* **Exercise description**
Could you set down exactly the lines in the records below between the line holding "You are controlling" and the line holding "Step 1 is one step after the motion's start", inclusive?

Recorded data
:::

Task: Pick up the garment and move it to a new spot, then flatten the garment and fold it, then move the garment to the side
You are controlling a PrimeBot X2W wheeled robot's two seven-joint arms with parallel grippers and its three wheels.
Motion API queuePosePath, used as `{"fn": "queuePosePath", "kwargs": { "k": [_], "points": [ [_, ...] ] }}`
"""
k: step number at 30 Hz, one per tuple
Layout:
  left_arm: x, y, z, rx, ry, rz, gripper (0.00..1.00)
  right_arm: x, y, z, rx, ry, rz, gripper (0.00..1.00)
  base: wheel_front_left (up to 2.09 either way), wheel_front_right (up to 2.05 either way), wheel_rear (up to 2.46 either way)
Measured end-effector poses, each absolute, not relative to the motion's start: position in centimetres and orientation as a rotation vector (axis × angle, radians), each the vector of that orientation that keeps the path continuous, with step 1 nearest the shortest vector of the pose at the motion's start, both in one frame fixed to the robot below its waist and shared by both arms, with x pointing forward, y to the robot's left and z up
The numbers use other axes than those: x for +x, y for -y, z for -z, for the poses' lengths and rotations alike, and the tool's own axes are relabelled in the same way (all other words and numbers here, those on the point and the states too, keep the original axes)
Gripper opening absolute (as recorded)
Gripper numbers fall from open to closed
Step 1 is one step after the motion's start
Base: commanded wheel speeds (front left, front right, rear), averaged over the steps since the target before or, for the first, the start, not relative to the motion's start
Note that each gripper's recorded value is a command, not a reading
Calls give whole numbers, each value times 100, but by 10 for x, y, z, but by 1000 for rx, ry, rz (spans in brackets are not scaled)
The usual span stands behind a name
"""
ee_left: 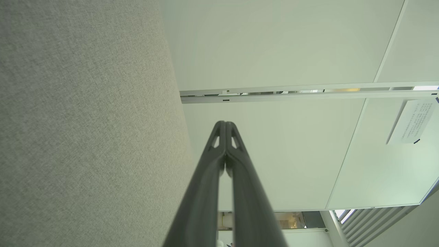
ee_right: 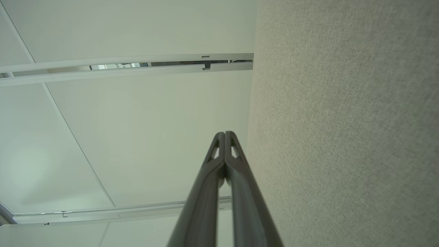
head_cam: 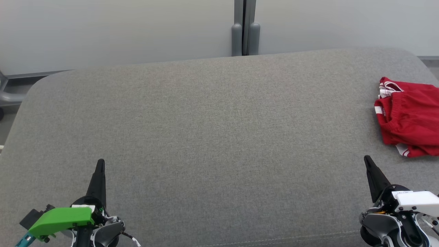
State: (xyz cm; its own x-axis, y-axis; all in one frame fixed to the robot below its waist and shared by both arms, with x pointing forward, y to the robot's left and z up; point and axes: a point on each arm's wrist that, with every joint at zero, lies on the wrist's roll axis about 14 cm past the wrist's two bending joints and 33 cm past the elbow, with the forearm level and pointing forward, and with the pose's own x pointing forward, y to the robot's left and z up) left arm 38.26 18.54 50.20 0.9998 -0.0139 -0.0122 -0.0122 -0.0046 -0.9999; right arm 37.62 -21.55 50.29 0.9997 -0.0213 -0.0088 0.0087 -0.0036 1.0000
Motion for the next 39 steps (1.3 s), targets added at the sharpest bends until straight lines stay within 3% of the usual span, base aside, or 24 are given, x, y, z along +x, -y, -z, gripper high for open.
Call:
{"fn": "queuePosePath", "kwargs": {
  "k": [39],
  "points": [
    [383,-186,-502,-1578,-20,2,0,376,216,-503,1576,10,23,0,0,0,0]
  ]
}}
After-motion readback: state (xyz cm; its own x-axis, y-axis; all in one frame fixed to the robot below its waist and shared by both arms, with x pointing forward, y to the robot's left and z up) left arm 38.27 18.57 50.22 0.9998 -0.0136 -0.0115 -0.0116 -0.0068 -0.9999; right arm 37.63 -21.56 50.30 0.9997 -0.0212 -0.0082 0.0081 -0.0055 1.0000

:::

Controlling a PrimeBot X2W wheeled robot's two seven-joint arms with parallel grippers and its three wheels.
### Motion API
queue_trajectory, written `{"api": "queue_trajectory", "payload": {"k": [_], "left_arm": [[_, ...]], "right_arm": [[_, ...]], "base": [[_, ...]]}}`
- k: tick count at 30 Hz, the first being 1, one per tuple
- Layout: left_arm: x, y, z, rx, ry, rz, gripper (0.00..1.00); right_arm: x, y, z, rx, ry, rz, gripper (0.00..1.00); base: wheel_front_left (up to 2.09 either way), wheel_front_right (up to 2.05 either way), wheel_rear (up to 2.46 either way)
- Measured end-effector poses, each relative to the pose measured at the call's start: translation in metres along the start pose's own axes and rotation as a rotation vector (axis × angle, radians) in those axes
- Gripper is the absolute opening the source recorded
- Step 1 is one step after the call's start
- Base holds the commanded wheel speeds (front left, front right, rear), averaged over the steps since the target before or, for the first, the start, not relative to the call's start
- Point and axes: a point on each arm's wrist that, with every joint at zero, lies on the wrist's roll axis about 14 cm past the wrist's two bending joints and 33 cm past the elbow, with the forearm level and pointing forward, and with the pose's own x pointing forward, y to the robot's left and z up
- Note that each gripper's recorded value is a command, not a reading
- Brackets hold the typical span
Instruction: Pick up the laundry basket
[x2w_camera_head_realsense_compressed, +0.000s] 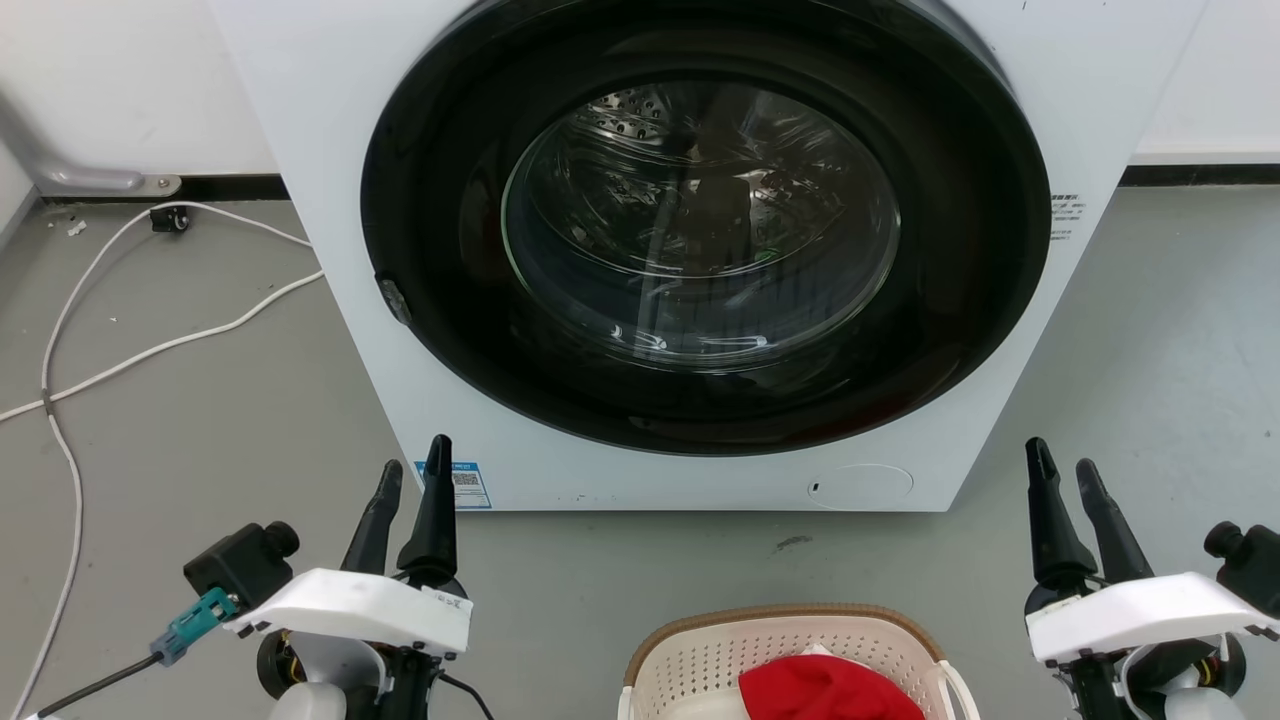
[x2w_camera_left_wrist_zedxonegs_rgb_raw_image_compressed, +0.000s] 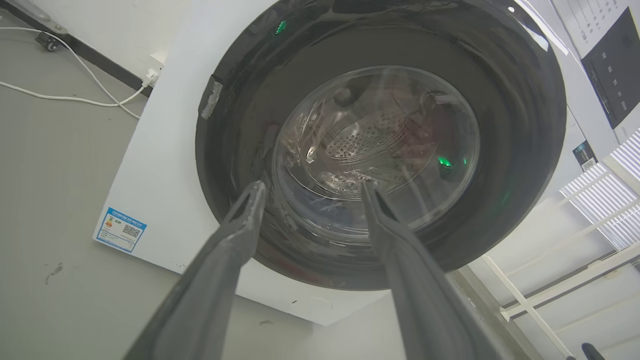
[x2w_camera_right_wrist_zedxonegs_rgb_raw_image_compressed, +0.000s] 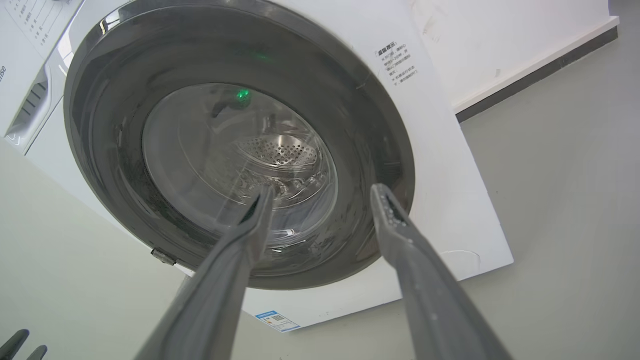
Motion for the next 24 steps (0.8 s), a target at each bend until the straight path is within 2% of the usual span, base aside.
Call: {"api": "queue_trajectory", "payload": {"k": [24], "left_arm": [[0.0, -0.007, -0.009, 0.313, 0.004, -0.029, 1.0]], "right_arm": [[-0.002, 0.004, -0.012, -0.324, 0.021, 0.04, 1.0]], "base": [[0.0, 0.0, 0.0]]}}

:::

* **Answer box**
You are controlling a PrimeBot X2W wheeled robot's two seven-joint arms with parallel grippers and its three wheels.
Motion API queuePosePath, used as `{"fn": "queuePosePath", "kwargs": { "k": [_], "points": [ [_, ...] ] }}`
"""
k: step number at 30 Hz, one per tuple
Layout:
  left_arm: x, y, z, rx, ry, rz, gripper (0.00..1.00)
  right_arm: x, y, z, rx, ry, rz, gripper (0.00..1.00)
  base: wheel_front_left (up to 2.09 either way), wheel_front_right (up to 2.05 either way), wheel_rear (up to 2.46 either way)
Measured end-effector poses, each absolute, not relative to the motion's start: position in centimetres and orientation as a rotation vector (axis × angle, radians), each the vector of that orientation that keeps the path continuous, with step 1 nearest the shortest vector of the pose at the motion's start, both in one frame fixed to the robot below its waist and shared by both arms, with x pointing forward, y to the robot's left and z up
The numbers use other axes than those: x for +x, y for -y, z for -z, for the poses' lengths and rotations alike, and the tool's own axes are relabelled in the same way (all other words and numbers here, those on the point and the states too, keep the original axes)
Gripper opening absolute (as recorded)
Gripper numbers fall from open to closed
Step 1 is one step after the motion's start

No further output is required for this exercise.